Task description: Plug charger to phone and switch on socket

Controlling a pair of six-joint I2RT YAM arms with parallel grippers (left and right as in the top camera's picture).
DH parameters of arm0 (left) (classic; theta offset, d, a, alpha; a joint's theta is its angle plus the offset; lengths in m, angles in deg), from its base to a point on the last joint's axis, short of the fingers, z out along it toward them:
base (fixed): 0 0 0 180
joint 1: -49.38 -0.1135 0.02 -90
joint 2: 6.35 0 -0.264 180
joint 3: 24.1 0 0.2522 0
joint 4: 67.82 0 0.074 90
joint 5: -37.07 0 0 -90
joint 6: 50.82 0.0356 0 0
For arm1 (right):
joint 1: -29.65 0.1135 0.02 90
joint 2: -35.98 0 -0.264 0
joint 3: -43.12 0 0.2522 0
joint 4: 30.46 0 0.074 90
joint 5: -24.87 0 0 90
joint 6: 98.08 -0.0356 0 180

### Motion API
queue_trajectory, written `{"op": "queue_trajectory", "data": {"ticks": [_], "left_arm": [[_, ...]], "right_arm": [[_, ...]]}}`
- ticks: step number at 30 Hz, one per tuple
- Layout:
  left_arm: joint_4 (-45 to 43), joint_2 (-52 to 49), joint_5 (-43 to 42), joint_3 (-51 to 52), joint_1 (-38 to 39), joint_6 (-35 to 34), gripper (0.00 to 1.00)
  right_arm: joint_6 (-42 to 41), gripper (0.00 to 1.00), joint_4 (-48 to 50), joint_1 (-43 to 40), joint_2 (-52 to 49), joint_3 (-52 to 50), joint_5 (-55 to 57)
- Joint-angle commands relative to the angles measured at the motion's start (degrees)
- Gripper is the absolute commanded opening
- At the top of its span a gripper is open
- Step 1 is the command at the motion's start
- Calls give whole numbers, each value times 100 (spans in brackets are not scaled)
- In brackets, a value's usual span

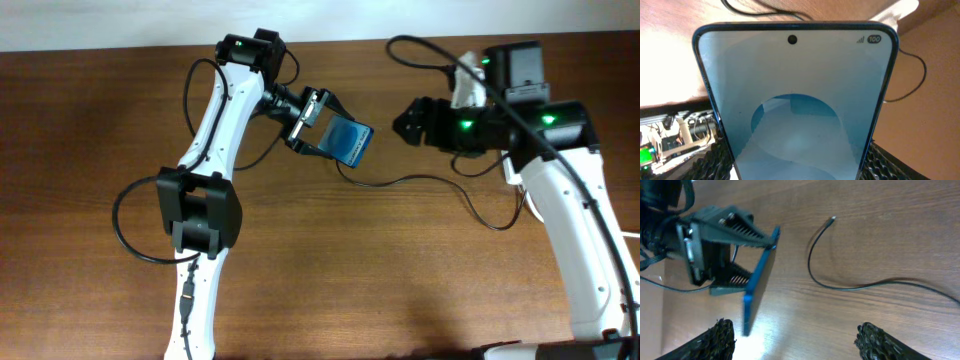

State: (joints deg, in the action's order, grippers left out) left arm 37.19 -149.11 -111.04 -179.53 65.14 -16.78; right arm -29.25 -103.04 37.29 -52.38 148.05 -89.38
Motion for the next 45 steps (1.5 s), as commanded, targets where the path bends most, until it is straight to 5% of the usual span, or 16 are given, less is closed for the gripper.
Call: {"op": "queue_trajectory", "data": {"ticks": [1,6,14,28,40,43,45], "left_arm": [[-186,59,885,-166,-22,-382,0],[-278,59,1182,-164,-17,-1558,0],[-269,59,-164,-164,-2,-1589,0],[-269,59,-356,-164,-2,-1604,0],[-267,59,-354,-166,-2,-1600,0],[-271,59,72,-164,-7,-656,0],[-271,59,658,-164,-7,1158,3]], "right_arm": [[-1182,80,138,549,-109,98,966],[-1563,75,389,896,-763,98,850],[-1528,61,1012,1056,-1370,98,330],[-1207,14,1239,1298,-1373,98,693],[-1207,4,1263,1261,-1370,98,699],[-1161,4,1176,883,-1325,101,691],[-855,4,1126,481,-1154,101,509]]}}
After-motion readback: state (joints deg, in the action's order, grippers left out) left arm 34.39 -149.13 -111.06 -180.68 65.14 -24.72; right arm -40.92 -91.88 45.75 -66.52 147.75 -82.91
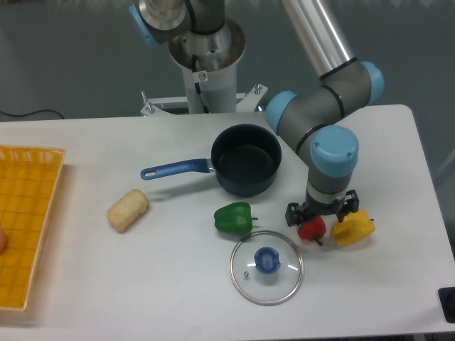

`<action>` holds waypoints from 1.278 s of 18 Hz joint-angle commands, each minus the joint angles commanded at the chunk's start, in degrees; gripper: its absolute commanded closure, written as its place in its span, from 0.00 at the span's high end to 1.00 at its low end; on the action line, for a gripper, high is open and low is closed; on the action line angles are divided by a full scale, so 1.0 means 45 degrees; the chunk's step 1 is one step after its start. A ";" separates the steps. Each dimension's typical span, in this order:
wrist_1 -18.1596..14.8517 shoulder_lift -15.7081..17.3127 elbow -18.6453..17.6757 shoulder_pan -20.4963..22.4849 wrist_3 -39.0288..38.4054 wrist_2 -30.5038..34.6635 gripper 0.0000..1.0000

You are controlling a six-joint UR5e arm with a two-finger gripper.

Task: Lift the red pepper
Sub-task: 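Lower the open gripper down over the red pepper, then close the gripper fingers around the red pepper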

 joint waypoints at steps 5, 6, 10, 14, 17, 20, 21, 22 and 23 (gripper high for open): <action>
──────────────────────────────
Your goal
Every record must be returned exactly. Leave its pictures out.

Solution for this exercise
Task description: Plug charger to phone and switch on socket

Controlling a pair of six-joint I2RT YAM arms with parallel grippers (left and right as in the top camera's picture).
DH parameters of arm0 (left) (classic; theta offset, d, a, alpha; a joint's theta is its angle plus the offset; lengths in m, angles in deg), from its base to a point on the last joint's axis, short of the fingers, z out along it toward them:
base (fixed): 0 0 0 180
joint 1: -49.38 -0.1135 0.02 -90
joint 2: 6.35 0 -0.264 180
joint 3: 24.1 0 0.2522 0
joint 4: 67.82 0 0.074 90
joint 5: -37.07 0 0 -90
joint 6: 50.82 0.0356 0 0
For arm1 (right):
joint 1: -29.65 0.1135 0.02 90
joint 2: -35.98 0 -0.264 0
joint 3: -43.12 0 0.2522 0
joint 4: 30.46 0 0.074 90
joint 5: -24.87 0 0 90
joint 6: 98.08 -0.0356 0 180

### Motion API
queue_trajectory, written `{"op": "queue_trajectory", "data": {"ticks": [_], "left_arm": [[_, ...]], "right_arm": [[_, ...]]}}`
- ticks: step number at 30 Hz, one per tuple
- Layout:
  left_arm: joint_4 (-45 to 43), joint_2 (-52 to 49), joint_5 (-43 to 42), joint_3 (-51 to 52), joint_1 (-38 to 39), joint_6 (-35 to 34), gripper (0.00 to 1.00)
  right_arm: joint_6 (-42 to 41), gripper (0.00 to 1.00), joint_4 (-48 to 50), joint_1 (-43 to 40), joint_2 (-52 to 49), joint_3 (-52 to 50), joint_5 (-55 to 57)
- Joint-angle commands relative to the angles measured at the motion's start (degrees)
- Gripper is the absolute commanded opening
- At the top of its span a gripper is open
- Step 1 is the command at the motion's start
- Calls give whole numbers, each value times 100 (spans in brackets are not scaled)
- In brackets, a value's usual span


State: (joints deg, in the action's order, grippers left out) left arm 37.19 -149.11 -111.04 -179.53 65.14 -16.78; right arm -29.25 -103.04 37.29 -52.38 148.05 -89.38
Motion for the next 45 steps (1.5 s), as commanded, targets where the path bends most, until it is straight to 5% of the usual span, or 16 are given, less is closed for the gripper.
Call: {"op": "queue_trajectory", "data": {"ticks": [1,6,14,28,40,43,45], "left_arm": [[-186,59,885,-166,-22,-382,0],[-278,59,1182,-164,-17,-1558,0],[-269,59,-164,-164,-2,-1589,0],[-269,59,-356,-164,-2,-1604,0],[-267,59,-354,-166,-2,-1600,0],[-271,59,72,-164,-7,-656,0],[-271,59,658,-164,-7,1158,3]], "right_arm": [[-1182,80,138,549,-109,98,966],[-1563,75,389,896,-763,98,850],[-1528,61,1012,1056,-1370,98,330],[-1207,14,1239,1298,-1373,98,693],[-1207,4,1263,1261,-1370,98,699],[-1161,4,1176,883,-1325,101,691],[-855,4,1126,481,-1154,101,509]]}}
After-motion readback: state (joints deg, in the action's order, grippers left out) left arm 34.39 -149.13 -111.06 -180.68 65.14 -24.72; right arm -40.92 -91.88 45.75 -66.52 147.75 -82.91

`<action>` holds waypoints from 1.278 s of 18 Hz joint-angle commands, each minus the joint angles commanded at the chunk's start, in degrees; gripper: its absolute commanded closure, written as its place in its span, from 0.00 at the span's high end to 1.00 at its low end; on the action line, for a gripper, high is open and low is closed; on the action line angles are divided by a full scale, so 1.0 means 45 degrees; the chunk's step 1 is one step after its start. A ";" separates the steps. Each dimension's typical span, in this order:
wrist_1 -18.1596..14.8517 shoulder_lift -15.7081..17.3127 elbow -18.6453..17.6757 shoulder_pan -20.4963..22.4849 wrist_3 -39.0288..38.4054 wrist_2 -30.5038..34.6635 gripper 0.0000..1.0000

You are controlling a six-joint UR5e arm with a two-finger gripper.

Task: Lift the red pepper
Sub-task: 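Lower the open gripper down over the red pepper, then close the gripper fingers around the red pepper
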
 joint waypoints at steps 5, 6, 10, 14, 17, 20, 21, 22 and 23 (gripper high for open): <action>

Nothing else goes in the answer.